Le Cardinal Laurent Monsengwo est retourné chez son Créateur

Le Cardinal Laurent Monsengwo Pasigna n’est plus. Il est port aujourd’hui dimanche 11 juillet 2021 à Versailles en France. Selon l’Abbé Georges Njila J, Chancelier qui nous donne cette information, le Cardinal Fridolin Ambongo invite tout le monde à intensifier les prières pour le repos éternel du Cardinal Laurent Monsengwo auprès de Dieu qu’il a aimé et servi.

Tout en attendant les dispositions pratiques relatives aux obsèques qui seront ultérieurement annoncées, le Cardinal Fridolin Ambongo présente ses condoléances à la famille biologique de Tata Cardinal, mais aussi à toutes les personnes éprouvées par cette disparition.

Soulignons que le Cardinal Laurent Monsengwo Pasigna est né le 7 octobre 1939 à Mongo-belé, un village situé dans la province de Bandundu, le Cardinal Monsengwo, Archevêque de Kinshasa (République démocratique du Congo) depuis 2007.

Après ses études primaires à Nioki et secondaires au petit séminaire de Bokoro, Laurent Monsengwo intègre le Grand séminaire de Kabwe où il suit le cycle de philosophie avant de partir pour Rome suivre à l’Université Pontificale Urbanienne le cycle de théologie. Il est ordonné prêtre le 21 décembre 1963 pour le diocèse d’Inongo par le cardinal Agagianian, Préfet de la congrégation pour la propagation de la foi.

Il poursuit ses études à Rome et en 1970, il est le premier Africain à obtenir un doctorat à l’Institut Biblique Pontifical de Rome. De retour au Congo devenu Zaïre, il occupe différents postes de professeur de théologie à la Faculté de Théologie Catholique de Kinshasa et dans plusieurs séminaires, notamment Jean XXIII à Kinshasa.

De 1976 à 1980, il est secrétaire général de la Conférence Épiscopale du Zaïre. Le 13 février 1980, il est nommé évêque auxiliaire d’Inongo. Il reçoit la consécration épiscopale le 4 mai suivant, des mains même du pape Jean-Paul II. Dès le 7 avril 1981, il est transféré à Kisangani, toujours comme évêque auxiliaire.

En 1984, il est élu Président de la Conférence Épiscopale du Zaïre (CEZ), poste qu’il conserve jusqu’en 1992. En 1987, il est également élu membre du Conseil du Secrétariat Général du Synode des évêques, poste auquel il est réélu en 1990 et en 2001.

Le 1er septembre 1988, il est promu Archevêque de Kisangani.
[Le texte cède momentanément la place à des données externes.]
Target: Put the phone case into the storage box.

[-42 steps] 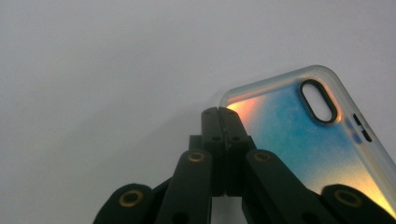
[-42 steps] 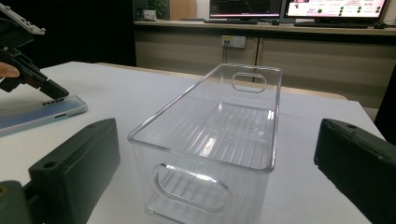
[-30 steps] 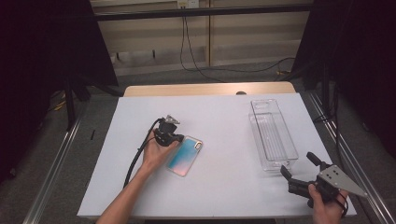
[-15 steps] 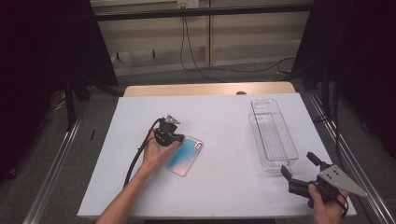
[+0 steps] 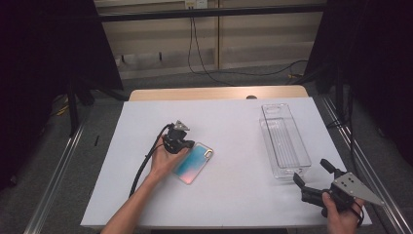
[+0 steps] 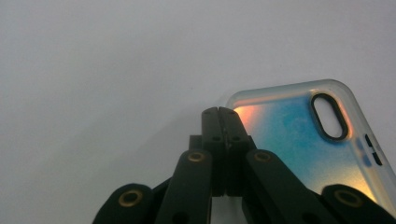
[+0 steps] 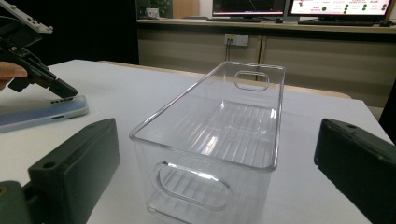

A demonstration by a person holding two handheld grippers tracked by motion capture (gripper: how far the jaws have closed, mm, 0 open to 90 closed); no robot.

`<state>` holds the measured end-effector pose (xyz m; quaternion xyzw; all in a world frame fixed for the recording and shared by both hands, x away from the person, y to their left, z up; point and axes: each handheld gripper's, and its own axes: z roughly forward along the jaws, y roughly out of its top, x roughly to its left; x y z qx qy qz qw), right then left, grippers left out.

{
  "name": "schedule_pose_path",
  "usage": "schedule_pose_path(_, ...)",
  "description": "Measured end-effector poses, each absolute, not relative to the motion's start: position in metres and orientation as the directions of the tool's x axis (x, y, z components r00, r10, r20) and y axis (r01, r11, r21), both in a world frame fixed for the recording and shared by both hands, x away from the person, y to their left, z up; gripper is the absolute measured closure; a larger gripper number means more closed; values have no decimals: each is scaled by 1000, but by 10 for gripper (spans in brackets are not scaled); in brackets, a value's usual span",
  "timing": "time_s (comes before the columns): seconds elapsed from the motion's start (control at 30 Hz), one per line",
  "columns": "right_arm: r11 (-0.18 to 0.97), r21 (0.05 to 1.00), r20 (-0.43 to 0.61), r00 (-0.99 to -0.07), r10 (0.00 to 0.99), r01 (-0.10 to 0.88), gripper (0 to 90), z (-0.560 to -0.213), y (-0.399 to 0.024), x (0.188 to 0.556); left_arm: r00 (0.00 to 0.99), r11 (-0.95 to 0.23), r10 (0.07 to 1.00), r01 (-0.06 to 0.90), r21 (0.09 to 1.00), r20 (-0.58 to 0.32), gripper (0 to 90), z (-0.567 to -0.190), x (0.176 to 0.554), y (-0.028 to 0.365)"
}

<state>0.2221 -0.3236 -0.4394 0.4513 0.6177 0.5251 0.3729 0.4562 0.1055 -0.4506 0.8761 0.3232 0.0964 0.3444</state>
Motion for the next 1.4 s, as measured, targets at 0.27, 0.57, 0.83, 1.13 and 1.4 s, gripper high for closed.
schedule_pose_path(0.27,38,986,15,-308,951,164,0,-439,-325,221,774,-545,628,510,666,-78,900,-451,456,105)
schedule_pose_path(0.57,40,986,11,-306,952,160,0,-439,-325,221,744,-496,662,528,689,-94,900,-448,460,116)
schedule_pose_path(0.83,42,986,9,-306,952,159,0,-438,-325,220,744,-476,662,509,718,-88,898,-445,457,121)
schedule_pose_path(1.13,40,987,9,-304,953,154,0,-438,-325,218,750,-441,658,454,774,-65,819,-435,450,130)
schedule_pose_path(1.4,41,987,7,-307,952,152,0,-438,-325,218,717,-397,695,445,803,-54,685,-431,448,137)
A ce poste, il s’impose comme l’un des acteurs politiques majeurs de la période de retour à la démocratie qui a suivi le régime de Mobutu. Ainsi en 1991, il devient Président du Bureau de la Conférence nationale souveraine puis, de 1992 à 1996 du Haut conseil de la république, érigé en parlement de transition en 1994.

En 1997, après en avoir été premier vice-président pendant trois ans, il est élu président du Symposium des Conférences Épiscopales d’Afrique et de Madagascar (SCEAM), poste qu’il conserve jusqu’en 2003.

En 2002, il devient vice-président de Pax Christi international et en 2004 il est élu président de la Conférence Épiscopale Nationale du Congo. Suite à cette désignation, face aux rumeurs l’annonçant candidat à l’élection présidentielle, il déclare lors d’un point presse, « Je n’envie pas le pouvoir politique.., si je le voulais, je l’aurais pris en 1997, avec la chute de Mobutu, mais je ne l’ai pas fait, car mon pouvoir ecclésiastique est 1000 fois supérieur au pouvoir politique ».

Le 6 décembre 2007, Benoît XVI le transfère au siège métropolitain de Kinshasa. Il est créé cardinal par Benoît XVI lors du consistoire du 20 novembre 2010. Il reçoit alors le titre de cardinal-prêtre de Santa Maria « Regina Pacis » in Ostia mare.